Francesco D’Andria mi accoglie nella sua stanza con una stretta di mano decisa e un sorriso misurato. Non ci sono squali nell’acquario dello studio come in un libro di John Grisham, né tantomeno nuvole di zolfo o lingue di fuoco che spuntano dal pavimento. Sono nella stanza di un avvocato penalista. La cosa mi mette un filo di tensione e un qualche brivido. In fondo quelle mura hanno udito segreti inconfessabili, storie torbide e malsane. Tra le carte dei faldoni si nascondono verità scomode, vite spezzate, segregazioni, ingiustizie. Siamo ormai nel pomeriggio inoltrato. La luce dello studio è soffusa, l’atmosfera è ovattata, mentre si sentono, provenienti dall’altra stanza, le ultime telefonate della giornata con il contrappunto del macinare di qualche fax dell’ultima ora. Decido di andare subito giù pesante, quasi a mettere in chiaro la mia superiorità morale.
D. – Avvocato, che si prova a difendere stupratori, pedofili, trafficanti di droga? In effetti il mio interlocutore capisce a che gioco voglio giocare e, come in una partita di tennis, ributta la palla dall’altra parte con uno destro fulminante.
R. – “Lei è male informata. Io non difendo stupratori, pedofili e trafficanti di droga. Io difendo persone. Non colpevoli. Difendo persone accusate di questi reati. Parlare di colpevoli prima che ci sia una sentenza è come dare della puttana ad una ragazza che mette la minigonna. In poche parole: un ragionamento primitivo ed incivile.
D. – (ironica) Ma scusi, mi sento di impersonare l’italiano medio…
R. – Infatti, ci sta riuscendo benissimo.
D. – Ecco, appunto, allora Le chiedo se una persona viene da Lei e Le dice che è colpevole Lei la difende?
R. – Una persona che viene da me non mi racconta se è innocente o colpevole. Mi racconta i fatti e la sua verità. E io ho il compito di far prevalere, in base alle regoli processuali, la sua verità.
D. – E se la verità fosse della vittima del reato?
R. – La verità non esiste, è solo un punto di vista.
D. – Sta scherzando?
R. – Mai stato così serio. Mi ascolti. Caso realmente accaduto ad un mio assistito. Una signora dice di essere stata violentata dal suo ex fidanzato.

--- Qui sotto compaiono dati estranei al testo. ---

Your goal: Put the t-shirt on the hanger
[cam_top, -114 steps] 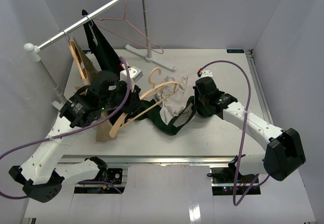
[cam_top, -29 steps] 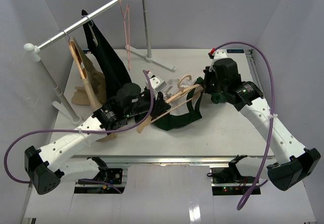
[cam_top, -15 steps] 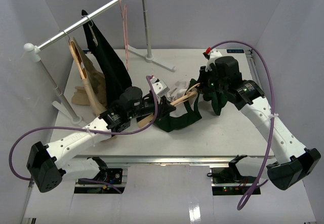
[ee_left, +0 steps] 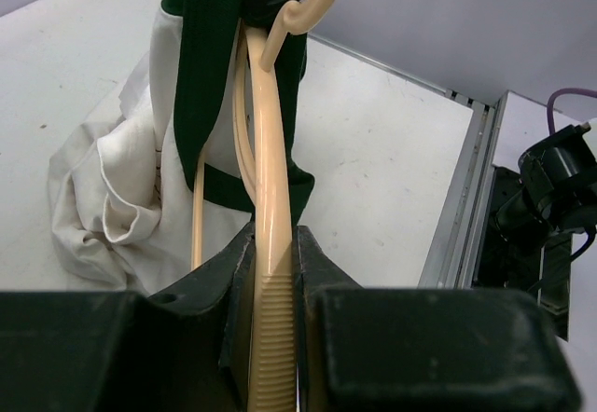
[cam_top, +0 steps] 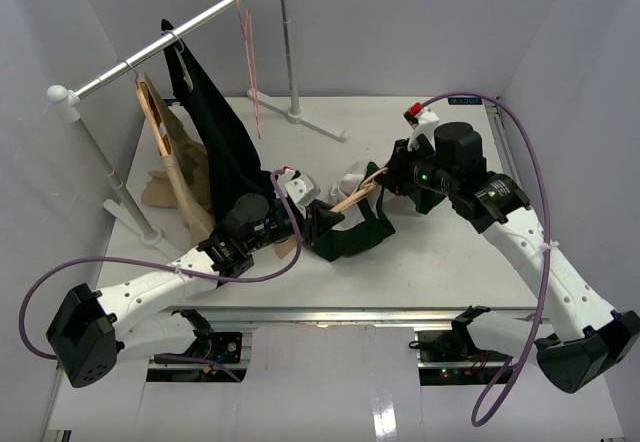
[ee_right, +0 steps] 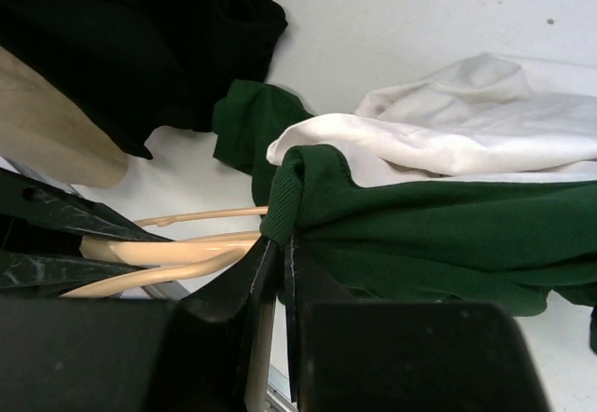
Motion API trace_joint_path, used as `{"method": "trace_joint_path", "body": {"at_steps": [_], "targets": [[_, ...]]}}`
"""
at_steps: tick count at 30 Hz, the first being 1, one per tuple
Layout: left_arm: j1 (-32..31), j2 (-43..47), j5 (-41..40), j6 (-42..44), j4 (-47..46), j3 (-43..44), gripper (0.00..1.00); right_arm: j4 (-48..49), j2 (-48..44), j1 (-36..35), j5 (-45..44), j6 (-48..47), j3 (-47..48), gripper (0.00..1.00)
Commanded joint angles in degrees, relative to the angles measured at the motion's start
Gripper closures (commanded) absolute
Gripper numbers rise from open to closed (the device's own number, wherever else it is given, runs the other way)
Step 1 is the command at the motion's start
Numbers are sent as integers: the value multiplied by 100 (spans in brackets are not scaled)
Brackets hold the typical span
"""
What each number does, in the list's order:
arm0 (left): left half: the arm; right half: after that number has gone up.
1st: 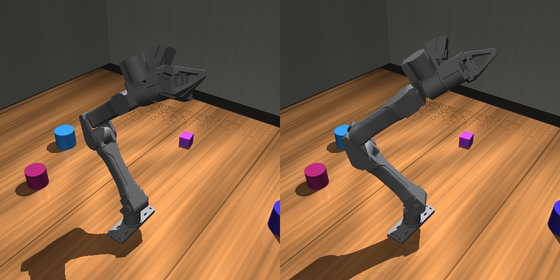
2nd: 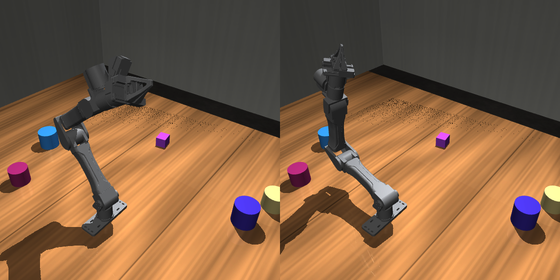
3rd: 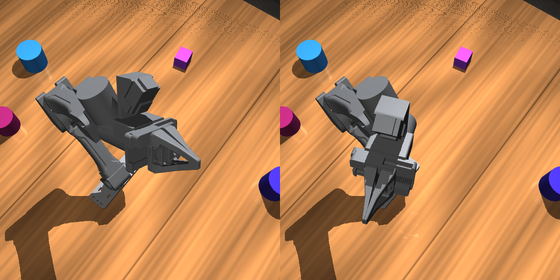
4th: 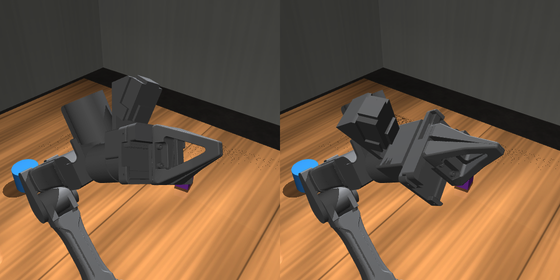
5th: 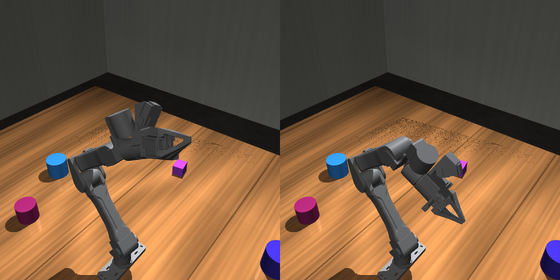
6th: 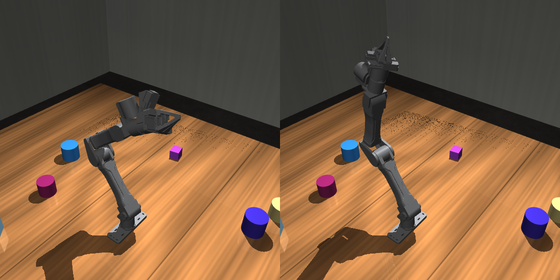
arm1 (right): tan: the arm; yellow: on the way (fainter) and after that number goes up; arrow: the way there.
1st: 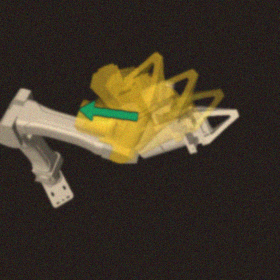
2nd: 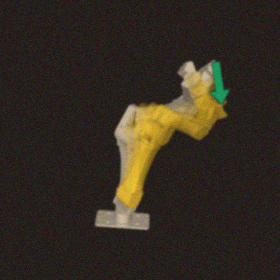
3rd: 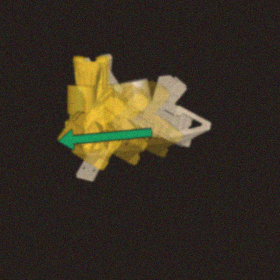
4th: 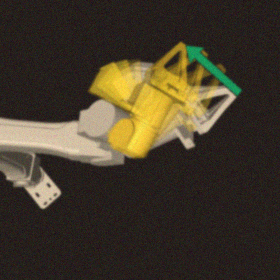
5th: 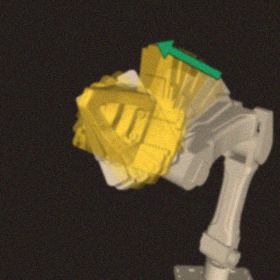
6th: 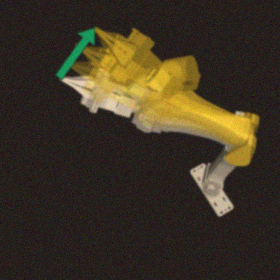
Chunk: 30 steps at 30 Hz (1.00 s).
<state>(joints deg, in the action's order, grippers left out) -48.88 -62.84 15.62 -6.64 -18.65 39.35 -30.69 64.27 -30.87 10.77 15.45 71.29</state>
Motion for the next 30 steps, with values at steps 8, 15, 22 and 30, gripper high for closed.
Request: {"method": "trace_joint_path", "body": {"at_steps": [8,15,22,30], "targets": [[-16,435,636,-819,-2028,-758,100,156,-497,-77,-296,-269,-9,40],[-16,393,366,-927,-2159,-994,100,120,-626,-77,-848,-188,62,31],[-7,473,-174,-936,-2100,-1067,100,-158,-927,-84,-2707,139,-51,27],[2,642,-530,-948,-1793,-962,100,487,-1515,-74,-2366,6,-1467,32]]}}
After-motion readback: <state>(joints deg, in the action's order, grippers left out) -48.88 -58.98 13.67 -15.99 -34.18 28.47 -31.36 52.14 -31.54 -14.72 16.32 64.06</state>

Nessun referto medico attesta segni di colluttazione comprovante che la ragazza si sia opposta alla violenza. Nessuna visita ginecologica. Una denuncia presentata dopo mesi rispetto alla presunta commissione del fatto. Nessuna testimonianza oltre a quella della persona offesa, la quale non si era confidata con nessuno. Nessuna testimonianza che suffraghi le parole della presunta vittima. E, come se ciò non bastasse, l’ombra della vendetta che si allunga sulla vicenda per un motivo che non sto qui a specificare. Allora dov’è la verità? Legga Pirandello: “Così è se vi pare”.
D. – Non Le sembra che la posizione di un avvocato oggi, in special modo a Milano, sia abbastanza scomoda? Nel senso che, secondo gli ultimi dati diramati dall’Autorità di Polizia, nella città meneghina ci sarebbe addirittura una violenza sessuale al giorno. Lei che ne pensa?
R. – Guardi, alle posizioni scomode ci sono abituato, altrimenti, se avessi voluto stare comodo, avrei fatto il concorso in magistratura. Venendo al punto, in un momento diciamo così emergenziale come il nostro, il ruolo dell’avvocato difensore è fondamentale. Perché tra tanti casi di presunta violenza a volte si nascondono dei falsi scandalosi. In un clima di emergenza c’è chi ne approfitta per far partire la propria vendetta privata per le ragioni più svariate: speranze vanificate, amori non corrisposti, soldi, pazzia.